===== DATA EXCERPTS =====
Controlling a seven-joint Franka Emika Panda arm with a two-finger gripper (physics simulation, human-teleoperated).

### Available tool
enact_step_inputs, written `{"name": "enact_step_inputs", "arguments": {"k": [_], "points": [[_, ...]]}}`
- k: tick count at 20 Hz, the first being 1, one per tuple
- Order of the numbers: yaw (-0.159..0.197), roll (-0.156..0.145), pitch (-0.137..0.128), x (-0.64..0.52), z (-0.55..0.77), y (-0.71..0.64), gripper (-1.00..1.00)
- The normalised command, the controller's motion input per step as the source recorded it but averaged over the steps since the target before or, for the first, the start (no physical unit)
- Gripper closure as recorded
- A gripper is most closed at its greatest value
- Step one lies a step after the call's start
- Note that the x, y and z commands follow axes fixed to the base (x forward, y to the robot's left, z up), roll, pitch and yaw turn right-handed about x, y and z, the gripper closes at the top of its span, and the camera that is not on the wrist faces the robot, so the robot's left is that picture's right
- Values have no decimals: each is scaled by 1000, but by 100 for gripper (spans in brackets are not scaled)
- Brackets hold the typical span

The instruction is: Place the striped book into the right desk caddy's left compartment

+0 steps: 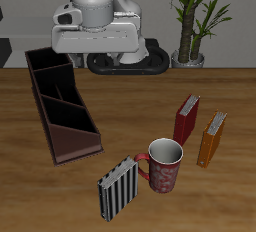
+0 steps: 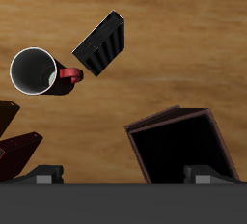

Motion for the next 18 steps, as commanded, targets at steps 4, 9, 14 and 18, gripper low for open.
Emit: {"name": "enact_step_inputs", "arguments": {"k": [4,9,14,18], "points": [[-4,-13,8,331,12,-258,-100],[-31,-57,-6,303,29,-268,-100],[-36,-24,-7,278,9,-188,-100],[-7,-4,5,124,-2,3,-100]]}}
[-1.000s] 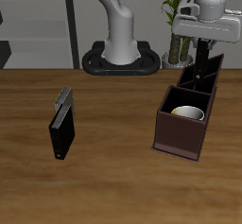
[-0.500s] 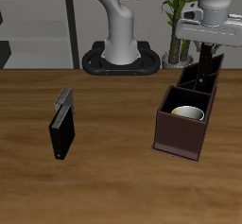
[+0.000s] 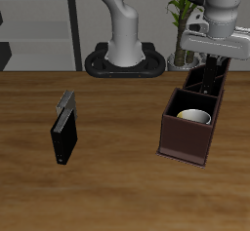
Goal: Place the white-yellow mug into the left desk caddy's right compartment and place the left black book into the left desk caddy's back compartment and place the right black book into the left desk caddy's front compartment
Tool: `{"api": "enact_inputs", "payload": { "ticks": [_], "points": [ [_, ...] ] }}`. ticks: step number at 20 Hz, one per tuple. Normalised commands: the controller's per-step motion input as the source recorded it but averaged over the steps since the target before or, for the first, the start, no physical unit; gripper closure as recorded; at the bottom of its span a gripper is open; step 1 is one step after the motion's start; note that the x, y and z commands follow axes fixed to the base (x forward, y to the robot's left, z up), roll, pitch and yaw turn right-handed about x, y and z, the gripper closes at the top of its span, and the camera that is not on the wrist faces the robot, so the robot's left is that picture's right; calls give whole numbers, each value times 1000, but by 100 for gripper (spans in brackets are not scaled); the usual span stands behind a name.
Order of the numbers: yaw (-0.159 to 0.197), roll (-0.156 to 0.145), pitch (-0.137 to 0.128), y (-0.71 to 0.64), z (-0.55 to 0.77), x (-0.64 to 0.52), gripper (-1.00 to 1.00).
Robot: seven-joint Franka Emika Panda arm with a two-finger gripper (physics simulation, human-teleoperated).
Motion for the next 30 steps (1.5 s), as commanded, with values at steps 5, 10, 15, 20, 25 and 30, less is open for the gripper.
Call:
{"api": "enact_inputs", "payload": {
  "ticks": [5,10,15,20,25,30],
  "points": [
    [-1,28,34,124,-229,5,100],
    [-2,0,23,46,-134,44,100],
    [9,-9,12,-2,-92,102,100],
    [-5,20,32,72,-118,3,100],
    [-12,-9,33,2,-110,85,100],
    [5,6,49,4,-118,81,-100]
  ]
}}
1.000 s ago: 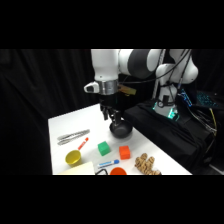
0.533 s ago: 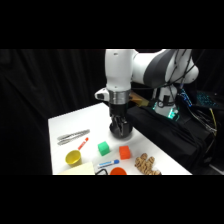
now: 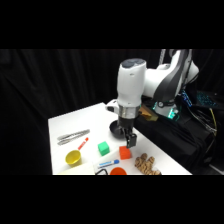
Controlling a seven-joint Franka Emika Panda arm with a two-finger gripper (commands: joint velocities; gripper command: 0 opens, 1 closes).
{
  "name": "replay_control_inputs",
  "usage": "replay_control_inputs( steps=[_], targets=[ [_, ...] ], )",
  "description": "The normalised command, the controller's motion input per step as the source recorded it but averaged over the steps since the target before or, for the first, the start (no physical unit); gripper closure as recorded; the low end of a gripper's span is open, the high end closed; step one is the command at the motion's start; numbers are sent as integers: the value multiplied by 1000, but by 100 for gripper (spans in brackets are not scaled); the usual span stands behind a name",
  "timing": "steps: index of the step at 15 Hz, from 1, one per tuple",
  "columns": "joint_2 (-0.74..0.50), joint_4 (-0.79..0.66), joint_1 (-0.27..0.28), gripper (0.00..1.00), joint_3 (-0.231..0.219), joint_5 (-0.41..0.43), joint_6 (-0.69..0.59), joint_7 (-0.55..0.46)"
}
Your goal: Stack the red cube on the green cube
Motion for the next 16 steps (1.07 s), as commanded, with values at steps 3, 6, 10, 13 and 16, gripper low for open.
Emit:
replay_control_inputs(
  steps=[3, 6, 10, 13, 16],
  targets=[
    [129, -86, 94, 0, -82, -125, 328, 197],
    [102, -89, 105, 0, -119, -89, 291, 133],
    [67, -73, 120, 0, -113, -20, 251, 67],
    [49, -69, 136, 0, -132, -8, 242, 66],
    [37, -82, 139, 0, -142, -10, 238, 73]
  ],
)
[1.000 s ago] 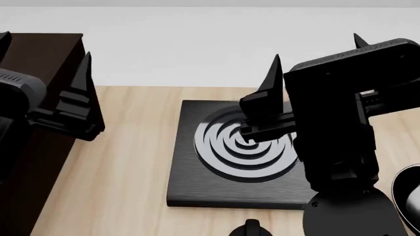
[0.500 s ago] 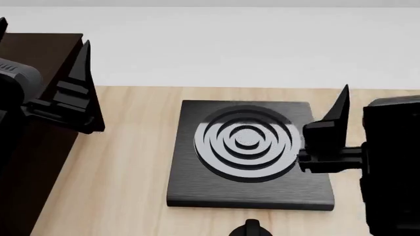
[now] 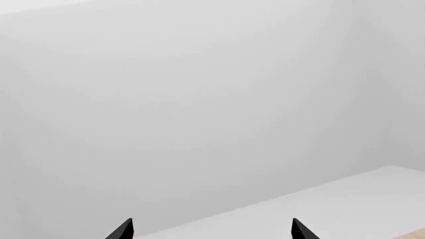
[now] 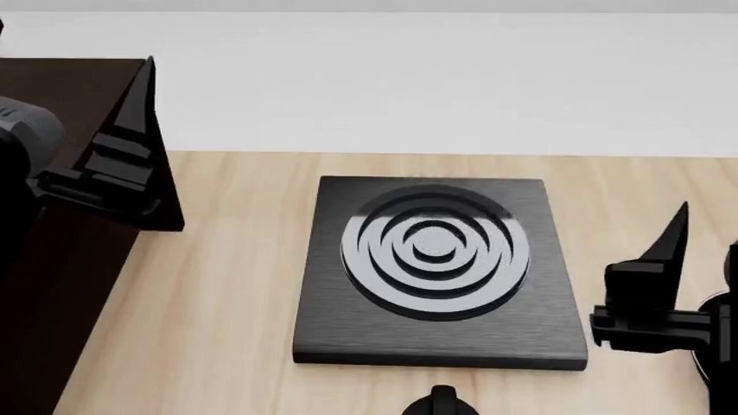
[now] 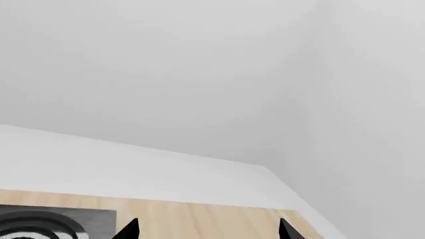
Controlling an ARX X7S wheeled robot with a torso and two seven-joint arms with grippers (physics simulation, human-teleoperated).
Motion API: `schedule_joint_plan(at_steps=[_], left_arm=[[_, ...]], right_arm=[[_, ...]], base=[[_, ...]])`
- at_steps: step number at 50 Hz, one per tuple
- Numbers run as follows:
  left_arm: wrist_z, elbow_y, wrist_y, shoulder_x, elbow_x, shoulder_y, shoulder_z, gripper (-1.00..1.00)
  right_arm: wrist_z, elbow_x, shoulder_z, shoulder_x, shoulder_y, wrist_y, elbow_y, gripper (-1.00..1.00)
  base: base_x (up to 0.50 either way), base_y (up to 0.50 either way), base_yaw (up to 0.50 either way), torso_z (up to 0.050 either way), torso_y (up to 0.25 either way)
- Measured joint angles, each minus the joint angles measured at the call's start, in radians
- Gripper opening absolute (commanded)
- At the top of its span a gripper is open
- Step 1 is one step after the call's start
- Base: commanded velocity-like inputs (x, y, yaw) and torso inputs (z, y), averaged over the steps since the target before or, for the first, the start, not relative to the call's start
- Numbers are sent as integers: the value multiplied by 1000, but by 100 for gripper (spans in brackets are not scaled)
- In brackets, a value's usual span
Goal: Put the frying pan under the cabinet shelf.
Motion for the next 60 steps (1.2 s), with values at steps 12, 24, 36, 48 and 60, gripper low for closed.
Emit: schedule_joint_plan(at_steps=[12,24,36,48,60], left_arm=[[-5,12,-10,-3,-9,-10,0,100],[-16,47,-53,-2,-28,-36,-5,100],[-24,61,-68,0,-38,-49,-1,100],[-31,64,-70,0,-44,-52,2,100],[-35,61,-67,0,-51,-55,2,100]], right_arm=[[-10,-6,69,11,-66,-40,31,100],[-24,-10,158,8,-144,-91,67,100],[-36,-8,225,5,-193,-108,92,100],[-49,-4,311,-13,-257,-113,78,100],[-65,0,395,-39,-335,-111,36,100]], base=[[0,0,0,0,0],[0,0,0,0,0],[0,0,0,0,0],[0,0,0,0,0],[0,0,0,0,0]])
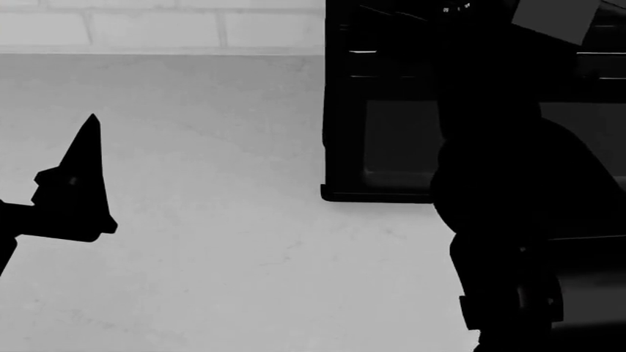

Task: Turn on the toaster oven by setting the timer.

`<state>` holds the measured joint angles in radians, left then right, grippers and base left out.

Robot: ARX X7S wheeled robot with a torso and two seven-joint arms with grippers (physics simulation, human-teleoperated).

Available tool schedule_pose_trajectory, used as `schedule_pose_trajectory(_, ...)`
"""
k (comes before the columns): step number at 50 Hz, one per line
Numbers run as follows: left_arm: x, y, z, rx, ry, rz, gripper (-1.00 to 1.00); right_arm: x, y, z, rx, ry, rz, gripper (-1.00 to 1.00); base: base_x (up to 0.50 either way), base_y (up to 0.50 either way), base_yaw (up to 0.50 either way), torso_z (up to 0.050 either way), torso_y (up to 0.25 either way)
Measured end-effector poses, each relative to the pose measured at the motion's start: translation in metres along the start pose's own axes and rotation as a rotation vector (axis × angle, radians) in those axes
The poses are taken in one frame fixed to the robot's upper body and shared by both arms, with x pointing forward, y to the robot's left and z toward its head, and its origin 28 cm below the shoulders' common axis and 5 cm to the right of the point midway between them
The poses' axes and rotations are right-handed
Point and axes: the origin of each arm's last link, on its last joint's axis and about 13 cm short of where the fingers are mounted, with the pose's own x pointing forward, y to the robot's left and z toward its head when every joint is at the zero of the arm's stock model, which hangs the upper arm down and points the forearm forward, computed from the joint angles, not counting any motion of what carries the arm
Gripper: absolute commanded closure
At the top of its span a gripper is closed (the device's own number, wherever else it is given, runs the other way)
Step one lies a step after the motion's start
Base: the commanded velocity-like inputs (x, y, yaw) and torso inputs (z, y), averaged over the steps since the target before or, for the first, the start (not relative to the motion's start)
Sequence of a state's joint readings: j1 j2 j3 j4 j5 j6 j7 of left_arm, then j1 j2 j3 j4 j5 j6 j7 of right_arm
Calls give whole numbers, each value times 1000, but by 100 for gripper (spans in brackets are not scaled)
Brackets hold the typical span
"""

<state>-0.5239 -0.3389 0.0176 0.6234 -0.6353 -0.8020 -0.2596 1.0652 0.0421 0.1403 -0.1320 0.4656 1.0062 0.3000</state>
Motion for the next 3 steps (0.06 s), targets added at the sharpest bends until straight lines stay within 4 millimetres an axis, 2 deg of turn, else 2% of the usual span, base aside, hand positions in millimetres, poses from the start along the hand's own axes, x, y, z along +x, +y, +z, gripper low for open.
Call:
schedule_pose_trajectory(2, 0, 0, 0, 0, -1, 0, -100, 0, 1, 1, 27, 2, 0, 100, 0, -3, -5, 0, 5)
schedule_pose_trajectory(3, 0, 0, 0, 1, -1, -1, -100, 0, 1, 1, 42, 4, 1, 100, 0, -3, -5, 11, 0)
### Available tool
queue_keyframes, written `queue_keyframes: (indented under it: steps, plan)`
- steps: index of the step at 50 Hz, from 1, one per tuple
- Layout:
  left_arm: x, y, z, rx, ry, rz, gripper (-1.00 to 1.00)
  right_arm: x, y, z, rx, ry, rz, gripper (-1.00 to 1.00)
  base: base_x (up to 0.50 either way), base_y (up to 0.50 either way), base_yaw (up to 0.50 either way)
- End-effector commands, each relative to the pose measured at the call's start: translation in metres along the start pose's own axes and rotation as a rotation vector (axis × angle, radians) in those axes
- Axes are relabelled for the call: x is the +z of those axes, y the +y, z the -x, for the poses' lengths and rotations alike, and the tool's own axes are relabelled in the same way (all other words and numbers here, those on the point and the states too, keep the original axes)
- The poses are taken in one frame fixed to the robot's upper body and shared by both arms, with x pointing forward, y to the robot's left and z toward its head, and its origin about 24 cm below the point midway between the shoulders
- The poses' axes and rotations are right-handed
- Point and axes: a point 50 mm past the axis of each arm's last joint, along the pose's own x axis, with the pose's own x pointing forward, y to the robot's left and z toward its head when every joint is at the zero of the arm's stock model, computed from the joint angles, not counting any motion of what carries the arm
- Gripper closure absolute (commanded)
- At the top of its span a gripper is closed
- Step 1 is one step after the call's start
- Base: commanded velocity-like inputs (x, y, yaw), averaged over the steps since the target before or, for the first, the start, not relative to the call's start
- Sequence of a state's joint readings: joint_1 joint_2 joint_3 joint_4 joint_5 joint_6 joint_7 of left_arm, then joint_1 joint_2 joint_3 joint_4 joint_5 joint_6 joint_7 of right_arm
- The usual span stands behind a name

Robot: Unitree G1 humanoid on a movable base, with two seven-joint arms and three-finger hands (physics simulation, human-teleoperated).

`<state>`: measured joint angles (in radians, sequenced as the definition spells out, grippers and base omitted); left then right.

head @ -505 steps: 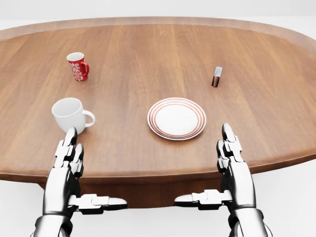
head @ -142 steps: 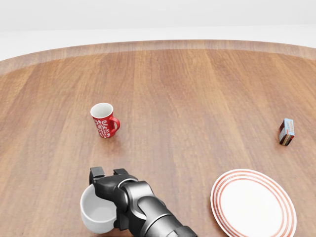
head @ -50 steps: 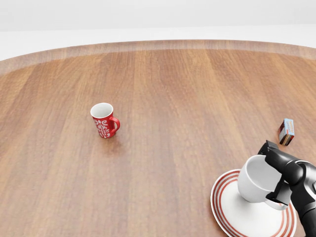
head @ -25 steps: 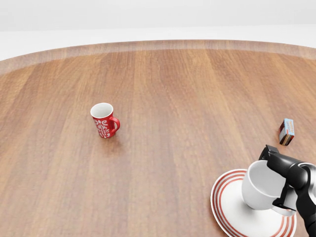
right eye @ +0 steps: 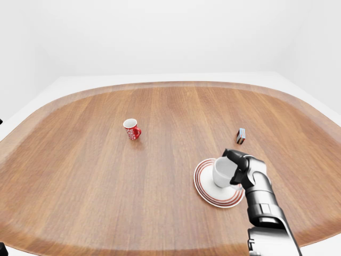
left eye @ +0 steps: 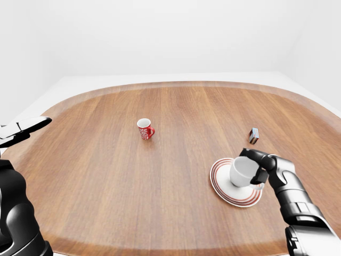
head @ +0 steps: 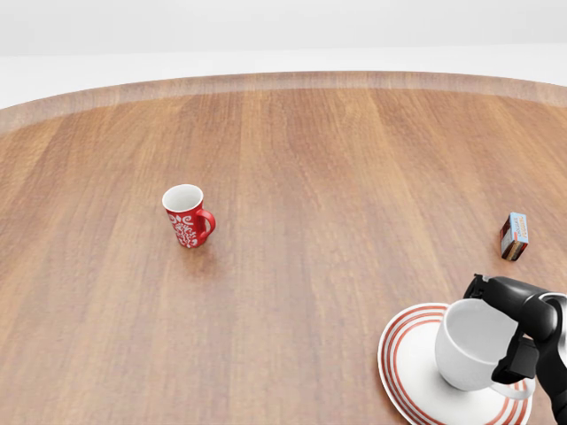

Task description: Put the white mug on the plate.

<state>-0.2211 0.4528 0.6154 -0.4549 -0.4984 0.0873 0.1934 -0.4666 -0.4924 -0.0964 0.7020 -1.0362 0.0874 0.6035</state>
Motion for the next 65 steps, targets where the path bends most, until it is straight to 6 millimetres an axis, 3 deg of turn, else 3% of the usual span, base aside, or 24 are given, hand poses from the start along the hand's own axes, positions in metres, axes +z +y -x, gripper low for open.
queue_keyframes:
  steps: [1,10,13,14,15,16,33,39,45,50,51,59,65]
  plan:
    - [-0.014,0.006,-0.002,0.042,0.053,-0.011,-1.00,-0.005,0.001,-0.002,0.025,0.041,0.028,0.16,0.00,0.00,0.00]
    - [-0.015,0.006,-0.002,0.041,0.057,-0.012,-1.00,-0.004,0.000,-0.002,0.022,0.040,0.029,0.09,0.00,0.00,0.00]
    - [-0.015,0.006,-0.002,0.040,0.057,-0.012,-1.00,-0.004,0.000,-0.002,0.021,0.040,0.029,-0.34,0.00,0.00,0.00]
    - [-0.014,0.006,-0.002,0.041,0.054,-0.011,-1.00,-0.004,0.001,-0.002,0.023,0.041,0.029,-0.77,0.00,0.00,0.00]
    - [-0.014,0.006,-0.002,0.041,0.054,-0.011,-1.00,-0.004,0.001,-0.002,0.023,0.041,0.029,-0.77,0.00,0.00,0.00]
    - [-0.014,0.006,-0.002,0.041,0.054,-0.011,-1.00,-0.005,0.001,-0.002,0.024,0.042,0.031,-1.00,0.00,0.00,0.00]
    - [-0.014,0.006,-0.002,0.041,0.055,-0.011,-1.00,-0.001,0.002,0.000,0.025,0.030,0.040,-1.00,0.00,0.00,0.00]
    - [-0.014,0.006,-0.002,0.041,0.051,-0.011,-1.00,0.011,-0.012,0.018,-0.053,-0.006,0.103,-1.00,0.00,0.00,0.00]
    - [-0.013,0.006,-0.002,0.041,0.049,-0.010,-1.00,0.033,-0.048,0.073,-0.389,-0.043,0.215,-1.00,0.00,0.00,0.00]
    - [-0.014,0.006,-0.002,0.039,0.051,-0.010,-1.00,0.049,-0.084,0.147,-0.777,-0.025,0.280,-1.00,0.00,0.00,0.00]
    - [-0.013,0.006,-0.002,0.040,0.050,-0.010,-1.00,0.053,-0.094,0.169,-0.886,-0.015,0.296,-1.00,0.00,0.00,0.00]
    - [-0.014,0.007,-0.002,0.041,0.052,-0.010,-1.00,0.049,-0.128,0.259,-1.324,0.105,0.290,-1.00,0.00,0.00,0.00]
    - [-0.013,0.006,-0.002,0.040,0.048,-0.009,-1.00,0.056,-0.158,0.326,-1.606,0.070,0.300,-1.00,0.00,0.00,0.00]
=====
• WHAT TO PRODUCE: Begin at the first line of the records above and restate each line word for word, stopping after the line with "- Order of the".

• EXERCISE SOLUTION:
Controlling a seven-joint Franka Emika Panda arm with a two-finger gripper (physics simulation, human-teleoperated).

### Available tool
enact_step_inputs, written `{"name": "enact_step_inputs", "arguments": {"k": [_], "points": [[_, ...]]}}`
- k: tick count at 20 Hz, the first being 1, one per tuple
- Order of the numbers: yaw (-0.159..0.197), roll (-0.156..0.145), pitch (-0.137..0.128), x (-0.64..0.52), z (-0.55..0.77), y (-0.71..0.64), gripper (-1.00..1.00)

No other output belongs to this answer.